Monday, June 29, 2009


Childcare in Korea: Don't Sweat It

Someday if anyone asks me what the aftermath of my son Daniel’s birth felt like, I will probably be able to say, without hesitation, that it was very humid.

Korean tradition dictates that a brand new mother should not be exposed to things that are too cool, fearing that a sudden drop in temperatures could potentially be fatal. I’m sure that there is an anecdote dating back to this country’s agrarian past that can explain why new mother’s should avoid things like bathing, air conditioning, short sleeves and Nicholas Cage’s recent film career, and one day I’ll look it up.

(While I’m at it, I’ll painstakingly research what it is that makes them believe leaving the fan on at night can kill you, and why Koreans believe themselves to be genetically prone to mad cow disease.)

In the meantime, all I know is that my wife observes this traditional view, basically for the same reason Americans elect a vice president: not out of a conviction that it is necessary, but because it’s always been done. It’s not like I wasn’t warned it would be like this; back in September, when we were newly wed, my wife told me she would prefer not to have a baby in the summer months because it gets very humid here and we wouldn’t be able to use A/C.
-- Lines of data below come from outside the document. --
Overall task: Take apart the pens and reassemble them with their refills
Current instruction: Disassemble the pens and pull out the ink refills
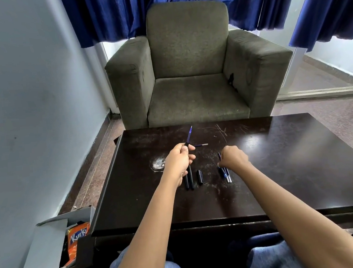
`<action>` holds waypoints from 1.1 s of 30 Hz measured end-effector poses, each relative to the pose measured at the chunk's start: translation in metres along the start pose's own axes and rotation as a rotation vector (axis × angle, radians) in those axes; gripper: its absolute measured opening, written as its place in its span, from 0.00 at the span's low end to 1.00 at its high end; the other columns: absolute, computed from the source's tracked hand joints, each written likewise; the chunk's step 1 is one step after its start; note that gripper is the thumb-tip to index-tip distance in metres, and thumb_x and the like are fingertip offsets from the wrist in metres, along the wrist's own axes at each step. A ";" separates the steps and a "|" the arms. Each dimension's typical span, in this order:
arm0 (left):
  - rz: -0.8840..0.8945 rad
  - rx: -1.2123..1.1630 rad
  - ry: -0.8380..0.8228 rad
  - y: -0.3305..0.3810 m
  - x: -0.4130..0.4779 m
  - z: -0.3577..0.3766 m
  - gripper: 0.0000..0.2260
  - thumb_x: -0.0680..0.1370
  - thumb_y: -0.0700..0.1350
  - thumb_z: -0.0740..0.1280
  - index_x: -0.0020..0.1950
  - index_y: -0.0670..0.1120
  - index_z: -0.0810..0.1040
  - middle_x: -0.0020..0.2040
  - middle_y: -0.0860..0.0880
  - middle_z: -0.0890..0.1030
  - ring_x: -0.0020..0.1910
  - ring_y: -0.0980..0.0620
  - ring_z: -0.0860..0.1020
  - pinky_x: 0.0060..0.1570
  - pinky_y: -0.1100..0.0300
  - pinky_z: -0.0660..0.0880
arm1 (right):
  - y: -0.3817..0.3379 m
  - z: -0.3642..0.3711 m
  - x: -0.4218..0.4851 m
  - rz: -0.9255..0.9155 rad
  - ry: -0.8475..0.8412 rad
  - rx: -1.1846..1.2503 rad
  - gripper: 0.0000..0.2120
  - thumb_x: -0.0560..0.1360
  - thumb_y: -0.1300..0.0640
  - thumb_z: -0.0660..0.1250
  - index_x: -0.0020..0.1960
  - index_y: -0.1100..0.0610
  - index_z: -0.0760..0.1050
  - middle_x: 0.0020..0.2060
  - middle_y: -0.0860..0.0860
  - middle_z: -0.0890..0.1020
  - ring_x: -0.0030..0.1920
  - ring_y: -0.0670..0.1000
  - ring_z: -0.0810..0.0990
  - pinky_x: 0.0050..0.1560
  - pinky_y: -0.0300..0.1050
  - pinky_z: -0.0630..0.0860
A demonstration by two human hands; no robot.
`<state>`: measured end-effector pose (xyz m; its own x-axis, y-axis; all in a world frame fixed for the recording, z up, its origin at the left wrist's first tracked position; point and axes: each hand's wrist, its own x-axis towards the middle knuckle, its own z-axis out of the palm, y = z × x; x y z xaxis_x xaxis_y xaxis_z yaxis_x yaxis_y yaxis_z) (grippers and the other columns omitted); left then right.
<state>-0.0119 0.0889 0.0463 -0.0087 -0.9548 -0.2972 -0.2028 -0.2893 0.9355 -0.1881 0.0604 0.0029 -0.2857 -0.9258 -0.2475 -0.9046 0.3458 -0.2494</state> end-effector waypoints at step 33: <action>0.018 0.045 -0.014 0.002 -0.004 0.001 0.14 0.83 0.48 0.52 0.48 0.53 0.76 0.44 0.52 0.79 0.39 0.58 0.73 0.35 0.62 0.67 | -0.009 0.009 -0.007 0.085 -0.039 -0.059 0.16 0.70 0.59 0.73 0.57 0.59 0.76 0.56 0.53 0.80 0.55 0.56 0.81 0.42 0.44 0.74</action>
<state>-0.0130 0.0921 0.0494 -0.0266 -0.9586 -0.2834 -0.2463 -0.2685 0.9313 -0.1749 0.0646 -0.0014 -0.3505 -0.8865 -0.3021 -0.8950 0.4120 -0.1708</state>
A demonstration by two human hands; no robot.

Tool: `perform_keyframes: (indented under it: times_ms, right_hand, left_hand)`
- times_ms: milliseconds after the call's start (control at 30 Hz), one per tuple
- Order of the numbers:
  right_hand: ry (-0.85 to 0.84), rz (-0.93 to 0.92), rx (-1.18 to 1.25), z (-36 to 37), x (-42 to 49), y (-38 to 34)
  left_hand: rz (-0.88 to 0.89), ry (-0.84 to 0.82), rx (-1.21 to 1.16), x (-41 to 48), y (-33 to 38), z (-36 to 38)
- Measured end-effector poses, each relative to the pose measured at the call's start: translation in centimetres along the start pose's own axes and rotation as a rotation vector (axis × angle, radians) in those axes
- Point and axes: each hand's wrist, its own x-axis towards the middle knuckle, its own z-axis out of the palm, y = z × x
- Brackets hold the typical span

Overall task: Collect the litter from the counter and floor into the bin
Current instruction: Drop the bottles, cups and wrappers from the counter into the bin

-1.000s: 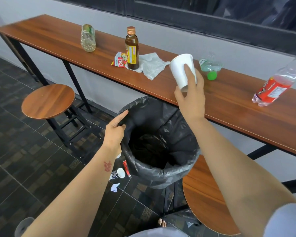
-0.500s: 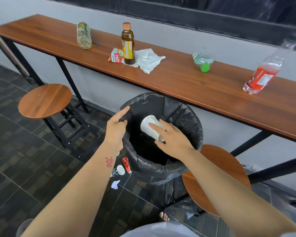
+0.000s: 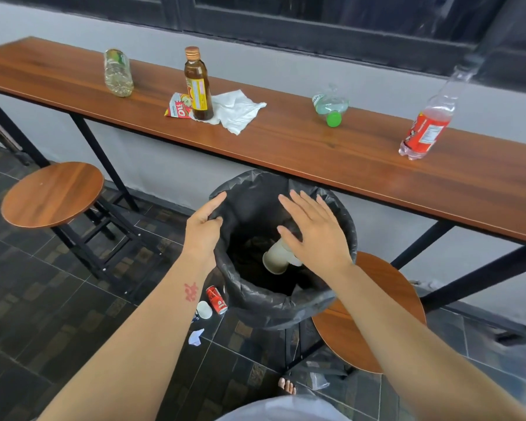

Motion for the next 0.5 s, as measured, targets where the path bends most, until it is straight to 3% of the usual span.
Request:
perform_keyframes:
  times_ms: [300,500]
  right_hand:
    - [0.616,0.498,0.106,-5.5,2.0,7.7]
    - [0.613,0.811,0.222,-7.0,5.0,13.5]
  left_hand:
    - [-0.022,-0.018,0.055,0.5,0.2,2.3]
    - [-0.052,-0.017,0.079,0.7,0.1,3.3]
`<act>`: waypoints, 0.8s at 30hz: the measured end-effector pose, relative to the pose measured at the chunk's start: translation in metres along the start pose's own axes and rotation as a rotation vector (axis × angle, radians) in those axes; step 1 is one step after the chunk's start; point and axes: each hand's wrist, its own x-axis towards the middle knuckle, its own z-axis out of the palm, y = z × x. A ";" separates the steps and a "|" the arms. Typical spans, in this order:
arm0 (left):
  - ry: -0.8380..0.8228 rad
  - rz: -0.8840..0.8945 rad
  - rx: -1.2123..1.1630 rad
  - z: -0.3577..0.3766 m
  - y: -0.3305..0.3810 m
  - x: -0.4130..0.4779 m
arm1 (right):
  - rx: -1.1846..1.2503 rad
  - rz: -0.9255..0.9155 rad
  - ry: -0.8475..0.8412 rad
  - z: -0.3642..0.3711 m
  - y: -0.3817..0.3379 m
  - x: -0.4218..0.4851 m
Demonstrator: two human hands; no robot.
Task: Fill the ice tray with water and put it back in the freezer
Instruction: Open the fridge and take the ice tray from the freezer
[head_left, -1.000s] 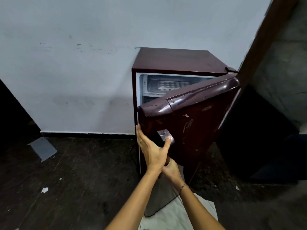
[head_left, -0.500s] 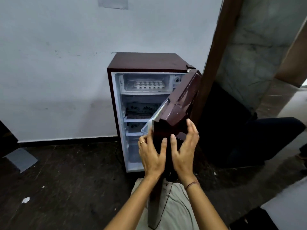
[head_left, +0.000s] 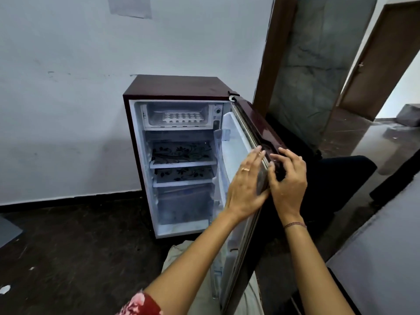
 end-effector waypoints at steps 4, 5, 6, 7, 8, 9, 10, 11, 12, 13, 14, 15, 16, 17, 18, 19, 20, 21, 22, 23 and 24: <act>-0.202 0.102 0.041 0.020 0.007 0.037 | 0.032 0.018 0.016 -0.021 0.035 0.011; -0.224 0.100 0.015 0.026 0.010 0.040 | 0.029 0.025 0.010 -0.026 0.043 0.013; -0.236 0.089 -0.005 0.031 0.012 0.042 | 0.028 0.034 -0.001 -0.030 0.049 0.015; -0.236 0.082 -0.006 0.037 0.016 0.044 | 0.022 0.047 -0.011 -0.034 0.054 0.018; -0.223 0.079 0.008 0.043 0.017 0.045 | 0.013 0.058 -0.021 -0.037 0.058 0.020; -0.208 0.076 0.024 0.048 0.019 0.046 | 0.006 0.065 -0.028 -0.039 0.062 0.022; -0.198 0.066 0.037 0.052 0.020 0.047 | 0.004 0.071 -0.036 -0.040 0.065 0.023; -0.191 0.059 0.044 0.057 0.022 0.047 | 0.005 0.076 -0.042 -0.043 0.068 0.025; -0.188 0.055 0.048 0.061 0.026 0.048 | 0.004 0.081 -0.046 -0.046 0.071 0.026; -0.187 0.054 0.055 0.061 0.028 0.048 | 0.004 0.073 -0.051 -0.047 0.073 0.026; -0.193 0.053 0.056 0.060 0.029 0.048 | -0.001 0.064 -0.047 -0.045 0.073 0.026; -0.205 0.050 0.044 0.060 0.025 0.049 | -0.007 0.065 -0.041 -0.042 0.074 0.026; -0.210 0.048 0.044 0.060 0.025 0.050 | -0.004 0.069 -0.043 -0.041 0.075 0.027; -0.199 0.040 0.080 0.057 0.022 0.050 | 0.036 0.064 -0.051 -0.036 0.074 0.028; -0.196 0.031 0.116 0.053 0.019 0.048 | 0.068 0.059 -0.072 -0.030 0.072 0.030; -0.189 0.033 0.133 0.052 0.016 0.047 | 0.066 0.064 -0.091 -0.028 0.072 0.030; -0.174 0.027 0.157 0.048 0.010 0.044 | 0.047 0.068 -0.100 -0.026 0.070 0.028; -0.144 0.016 0.185 0.046 0.008 0.039 | 0.016 0.043 -0.099 -0.028 0.067 0.026; -0.104 -0.011 0.215 0.042 0.001 0.034 | -0.012 0.009 -0.104 -0.025 0.064 0.027; -0.064 -0.035 0.241 0.036 -0.007 0.029 | -0.050 -0.021 -0.101 -0.021 0.058 0.027; -0.031 -0.049 0.259 0.030 -0.013 0.024 | -0.099 -0.052 -0.085 -0.020 0.050 0.024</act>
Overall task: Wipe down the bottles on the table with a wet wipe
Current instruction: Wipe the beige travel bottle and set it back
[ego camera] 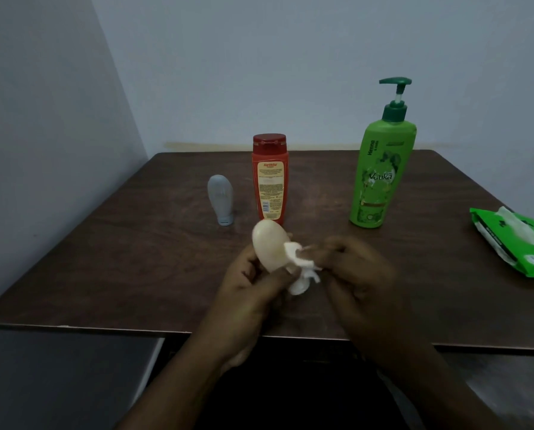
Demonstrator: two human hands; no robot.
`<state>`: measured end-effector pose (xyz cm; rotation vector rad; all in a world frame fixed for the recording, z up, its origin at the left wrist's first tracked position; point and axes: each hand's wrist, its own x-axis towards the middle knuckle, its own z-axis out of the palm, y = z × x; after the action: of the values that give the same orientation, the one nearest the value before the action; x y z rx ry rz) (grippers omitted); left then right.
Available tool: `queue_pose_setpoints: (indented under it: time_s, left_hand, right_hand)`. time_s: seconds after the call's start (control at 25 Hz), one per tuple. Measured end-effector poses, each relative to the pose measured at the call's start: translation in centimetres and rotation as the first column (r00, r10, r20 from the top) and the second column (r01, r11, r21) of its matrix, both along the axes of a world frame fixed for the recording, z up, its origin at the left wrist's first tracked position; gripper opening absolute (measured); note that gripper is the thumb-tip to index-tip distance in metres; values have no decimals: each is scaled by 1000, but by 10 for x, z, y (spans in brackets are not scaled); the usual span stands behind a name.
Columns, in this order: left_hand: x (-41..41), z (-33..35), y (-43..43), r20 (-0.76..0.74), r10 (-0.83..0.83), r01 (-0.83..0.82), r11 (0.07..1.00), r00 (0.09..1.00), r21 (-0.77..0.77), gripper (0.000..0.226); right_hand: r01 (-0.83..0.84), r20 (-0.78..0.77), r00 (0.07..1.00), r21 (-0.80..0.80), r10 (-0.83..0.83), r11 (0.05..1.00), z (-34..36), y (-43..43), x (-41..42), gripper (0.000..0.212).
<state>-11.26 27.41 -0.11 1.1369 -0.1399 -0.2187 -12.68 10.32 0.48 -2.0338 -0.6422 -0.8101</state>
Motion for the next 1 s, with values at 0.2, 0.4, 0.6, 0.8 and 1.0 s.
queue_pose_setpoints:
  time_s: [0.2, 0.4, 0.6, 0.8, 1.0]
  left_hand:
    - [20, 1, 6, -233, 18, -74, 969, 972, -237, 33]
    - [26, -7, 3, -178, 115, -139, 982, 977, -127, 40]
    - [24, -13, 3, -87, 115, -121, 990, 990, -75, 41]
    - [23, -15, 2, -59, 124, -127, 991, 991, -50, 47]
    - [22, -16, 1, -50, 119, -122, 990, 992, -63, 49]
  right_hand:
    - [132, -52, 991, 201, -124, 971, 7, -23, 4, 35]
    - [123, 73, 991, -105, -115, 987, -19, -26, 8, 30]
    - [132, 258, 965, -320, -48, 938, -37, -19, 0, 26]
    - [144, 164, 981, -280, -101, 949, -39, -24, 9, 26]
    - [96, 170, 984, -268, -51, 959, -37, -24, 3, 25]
But, to quote millions of first-time fathers everywhere: “Oops.”

Daniel was born in the middle of June as temperatures soared and millions of Koreas lay in bed sweating for fear of turning their electric fans on, my wife went into labor. Approximately 20 hours later, after my son had been delivered via c-section, we were together in the hospital room, and I had to decide on my sleeping arrangements for that night.

I knew I couldn’t leave the hospital, because my heavily sedated wife might need something, and then I’d have to spring into action, and call one of the nurses who might be able to understand what she was mumbling in Korean. In order that I might perform this vital service, I chose to sleep on the couch in the hospital room.

On that sultry not-technically-summer evening with no air conditioner and all the windows and doors shut, I had a dilemma: Should I sleep with a shirt on and sweat out an extra kilogram, or should I take my shirt off and risk terribly embarrassing the female Korean nurses, most of whom react to the site of a shirtless man the way an American nun might if she accidentally walked into the Cincinnati Bengals’ locker room?

Ultimately, I chose to latter option because, if a nurse should walk in before I was awake and fully dressed, I was confidant that I’d have perspired enough to give the blanket a certain adhesiveness.

The next day my wife and I were given the opportunity to view our offspring at designated times. My first glimpse at him was in the evening, when they allowed me to view him from behind a glass door. From that position, there wasn’t much I could do except look at him, snap a few photos and compare his appearance to that of the previous day. I can definitely say that, on day two, he looked a lot less red.

I’m guessing we weren’t let near him because the people here are concerned about germs; new parents rarely have visitors over to their homes for the first several weeks for that reason, after all. Still, when I relate this to female friends, they are often outraged that I wasn’t allowed to hold Daniel right away. I did get to do so on day three, though, and got to experience the two timeless sentiments felt by new fathers everywhere.

The first of these is “I’m not going to break him, am I?” and the second is “Does it hurt to be in debt?” It is kind of a shame I couldn’t have gotten those out of the way on day one or two.

On the fourth day my wife took over, by which I mean she began feeding. Although, since she began answering his cries every couple of hours when Daniel was ready to eat again, the expression “took over” might not be correct, as it implies she was in some sort of control. Still, it meant that both of us would get to see him with much greater frequency.

This situation repeated itself for several days, until on June 22nd, when he was six days old, Daniel and his mother came home for good. Now we’re together in a place where there’s still no air conditioning, we have to answer to his cries every couple of hours, and begin planning how we’ll react to the decades’ worth of needs he’s going to have.

Even if it weren’t summer, I’d still have many reasons to sweat.